**Instructions to follow:**
Copy out the lines of the listing from the one containing "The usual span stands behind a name" onward, through the last, without altering any.

**Information supplied:**
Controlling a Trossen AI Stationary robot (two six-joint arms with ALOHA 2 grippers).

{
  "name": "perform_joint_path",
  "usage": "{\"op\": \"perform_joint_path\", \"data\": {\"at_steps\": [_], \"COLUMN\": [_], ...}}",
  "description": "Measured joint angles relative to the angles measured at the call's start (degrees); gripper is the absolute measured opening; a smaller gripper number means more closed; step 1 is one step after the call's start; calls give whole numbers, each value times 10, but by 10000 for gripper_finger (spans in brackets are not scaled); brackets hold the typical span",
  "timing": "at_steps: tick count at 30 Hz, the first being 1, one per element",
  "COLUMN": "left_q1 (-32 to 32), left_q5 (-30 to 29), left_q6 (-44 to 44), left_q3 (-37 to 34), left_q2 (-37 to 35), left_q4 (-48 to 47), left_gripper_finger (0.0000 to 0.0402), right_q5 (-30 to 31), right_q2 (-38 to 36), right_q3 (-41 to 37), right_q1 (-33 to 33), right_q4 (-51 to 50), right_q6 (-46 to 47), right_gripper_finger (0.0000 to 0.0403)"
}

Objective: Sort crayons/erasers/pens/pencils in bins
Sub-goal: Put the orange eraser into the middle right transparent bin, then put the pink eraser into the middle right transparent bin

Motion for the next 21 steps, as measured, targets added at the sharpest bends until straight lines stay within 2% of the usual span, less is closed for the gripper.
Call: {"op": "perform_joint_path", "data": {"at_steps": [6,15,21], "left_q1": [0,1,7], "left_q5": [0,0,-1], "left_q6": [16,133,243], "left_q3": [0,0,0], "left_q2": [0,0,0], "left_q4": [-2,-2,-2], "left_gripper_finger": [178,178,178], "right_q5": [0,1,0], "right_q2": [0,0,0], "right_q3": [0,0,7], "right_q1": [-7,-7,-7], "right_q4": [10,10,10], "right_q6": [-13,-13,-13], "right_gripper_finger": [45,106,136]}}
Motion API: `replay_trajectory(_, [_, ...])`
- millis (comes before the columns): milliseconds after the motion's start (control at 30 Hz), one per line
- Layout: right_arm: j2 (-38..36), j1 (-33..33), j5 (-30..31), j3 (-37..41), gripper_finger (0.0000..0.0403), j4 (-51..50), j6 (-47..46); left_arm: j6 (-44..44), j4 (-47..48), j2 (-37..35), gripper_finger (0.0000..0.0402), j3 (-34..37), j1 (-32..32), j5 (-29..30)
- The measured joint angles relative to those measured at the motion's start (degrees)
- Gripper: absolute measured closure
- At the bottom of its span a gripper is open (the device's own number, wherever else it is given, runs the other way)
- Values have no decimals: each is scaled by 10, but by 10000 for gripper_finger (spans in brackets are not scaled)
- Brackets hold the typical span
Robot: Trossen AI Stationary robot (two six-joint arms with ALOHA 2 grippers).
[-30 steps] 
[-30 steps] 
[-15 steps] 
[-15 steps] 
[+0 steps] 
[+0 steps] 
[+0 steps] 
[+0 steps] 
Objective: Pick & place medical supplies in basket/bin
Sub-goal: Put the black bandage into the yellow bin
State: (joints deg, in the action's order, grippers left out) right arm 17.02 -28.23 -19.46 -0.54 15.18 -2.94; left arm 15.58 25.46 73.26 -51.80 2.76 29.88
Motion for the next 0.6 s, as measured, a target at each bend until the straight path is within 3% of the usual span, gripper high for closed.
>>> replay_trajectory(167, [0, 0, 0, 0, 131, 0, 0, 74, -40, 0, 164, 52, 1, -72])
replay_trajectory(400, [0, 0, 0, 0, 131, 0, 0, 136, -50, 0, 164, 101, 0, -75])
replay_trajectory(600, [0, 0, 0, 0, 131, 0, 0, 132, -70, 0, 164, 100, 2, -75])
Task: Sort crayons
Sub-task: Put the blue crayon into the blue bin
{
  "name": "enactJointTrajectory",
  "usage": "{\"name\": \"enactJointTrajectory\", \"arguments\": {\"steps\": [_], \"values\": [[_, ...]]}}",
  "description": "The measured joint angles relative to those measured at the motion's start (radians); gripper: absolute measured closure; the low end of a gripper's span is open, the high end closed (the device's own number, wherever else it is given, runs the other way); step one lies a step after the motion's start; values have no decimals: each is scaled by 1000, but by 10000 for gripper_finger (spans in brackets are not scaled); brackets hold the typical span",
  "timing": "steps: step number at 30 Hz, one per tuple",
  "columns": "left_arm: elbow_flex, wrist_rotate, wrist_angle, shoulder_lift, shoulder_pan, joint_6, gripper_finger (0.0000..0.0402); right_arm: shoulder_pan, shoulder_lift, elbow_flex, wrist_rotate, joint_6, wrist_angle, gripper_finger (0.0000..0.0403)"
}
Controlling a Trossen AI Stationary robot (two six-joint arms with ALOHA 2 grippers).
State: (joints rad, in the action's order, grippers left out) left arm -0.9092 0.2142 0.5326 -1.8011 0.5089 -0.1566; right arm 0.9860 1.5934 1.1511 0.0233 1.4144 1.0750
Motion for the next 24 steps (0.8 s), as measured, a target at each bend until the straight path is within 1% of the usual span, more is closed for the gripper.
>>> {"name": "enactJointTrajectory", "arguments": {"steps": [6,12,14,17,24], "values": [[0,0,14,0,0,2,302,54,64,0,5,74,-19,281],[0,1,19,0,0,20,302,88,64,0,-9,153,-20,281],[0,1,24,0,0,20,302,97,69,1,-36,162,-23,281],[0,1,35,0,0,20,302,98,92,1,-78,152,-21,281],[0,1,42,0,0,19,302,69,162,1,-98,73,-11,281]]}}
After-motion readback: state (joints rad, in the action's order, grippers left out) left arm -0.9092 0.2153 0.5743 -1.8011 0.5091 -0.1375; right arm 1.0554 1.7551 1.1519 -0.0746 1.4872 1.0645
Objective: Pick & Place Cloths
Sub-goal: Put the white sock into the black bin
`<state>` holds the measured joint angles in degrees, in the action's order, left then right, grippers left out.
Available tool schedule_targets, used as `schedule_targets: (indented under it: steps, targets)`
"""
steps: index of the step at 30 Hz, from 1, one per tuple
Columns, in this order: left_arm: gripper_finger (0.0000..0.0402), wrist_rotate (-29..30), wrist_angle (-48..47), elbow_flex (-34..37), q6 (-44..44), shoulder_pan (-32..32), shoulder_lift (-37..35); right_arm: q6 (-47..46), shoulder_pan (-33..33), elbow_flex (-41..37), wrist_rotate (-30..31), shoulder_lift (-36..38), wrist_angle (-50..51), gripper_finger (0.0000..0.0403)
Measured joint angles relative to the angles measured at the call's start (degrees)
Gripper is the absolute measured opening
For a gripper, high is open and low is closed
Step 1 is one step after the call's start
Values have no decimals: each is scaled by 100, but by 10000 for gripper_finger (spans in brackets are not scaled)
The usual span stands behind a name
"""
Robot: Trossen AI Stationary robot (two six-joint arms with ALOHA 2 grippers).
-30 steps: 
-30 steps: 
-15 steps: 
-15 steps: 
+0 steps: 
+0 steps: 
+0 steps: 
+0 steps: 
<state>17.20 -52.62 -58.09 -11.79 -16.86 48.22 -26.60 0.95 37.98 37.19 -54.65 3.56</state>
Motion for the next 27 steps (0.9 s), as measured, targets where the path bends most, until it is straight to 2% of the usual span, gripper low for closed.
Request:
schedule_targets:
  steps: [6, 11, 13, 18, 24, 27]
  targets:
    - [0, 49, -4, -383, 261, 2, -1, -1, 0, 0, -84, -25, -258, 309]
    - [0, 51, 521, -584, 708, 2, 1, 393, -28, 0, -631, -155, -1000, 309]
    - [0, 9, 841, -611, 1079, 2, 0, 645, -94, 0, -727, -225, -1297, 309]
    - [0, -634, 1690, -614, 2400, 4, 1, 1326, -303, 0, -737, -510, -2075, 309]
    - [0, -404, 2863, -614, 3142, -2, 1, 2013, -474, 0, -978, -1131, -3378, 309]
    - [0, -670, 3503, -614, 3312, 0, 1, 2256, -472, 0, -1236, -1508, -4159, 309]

**Written response:**
The usual span stands behind a name
"""
Robot: Trossen AI Stationary robot (two six-joint arms with ALOHA 2 grippers).
-30 steps: 
-30 steps: 
-15 steps: 
-15 steps: 
+0 steps: 
+0 steps: 
+0 steps: 
+0 steps: 
<state>17.20 -52.62 -58.09 -11.79 -16.86 48.22 -26.60 0.95 37.98 37.19 -54.65 3.56</state>
Motion for the next 27 steps (0.9 s), as measured, targets where the path bends most, until it is straight to 2% of the usual span, gripper low for closed.
Request:
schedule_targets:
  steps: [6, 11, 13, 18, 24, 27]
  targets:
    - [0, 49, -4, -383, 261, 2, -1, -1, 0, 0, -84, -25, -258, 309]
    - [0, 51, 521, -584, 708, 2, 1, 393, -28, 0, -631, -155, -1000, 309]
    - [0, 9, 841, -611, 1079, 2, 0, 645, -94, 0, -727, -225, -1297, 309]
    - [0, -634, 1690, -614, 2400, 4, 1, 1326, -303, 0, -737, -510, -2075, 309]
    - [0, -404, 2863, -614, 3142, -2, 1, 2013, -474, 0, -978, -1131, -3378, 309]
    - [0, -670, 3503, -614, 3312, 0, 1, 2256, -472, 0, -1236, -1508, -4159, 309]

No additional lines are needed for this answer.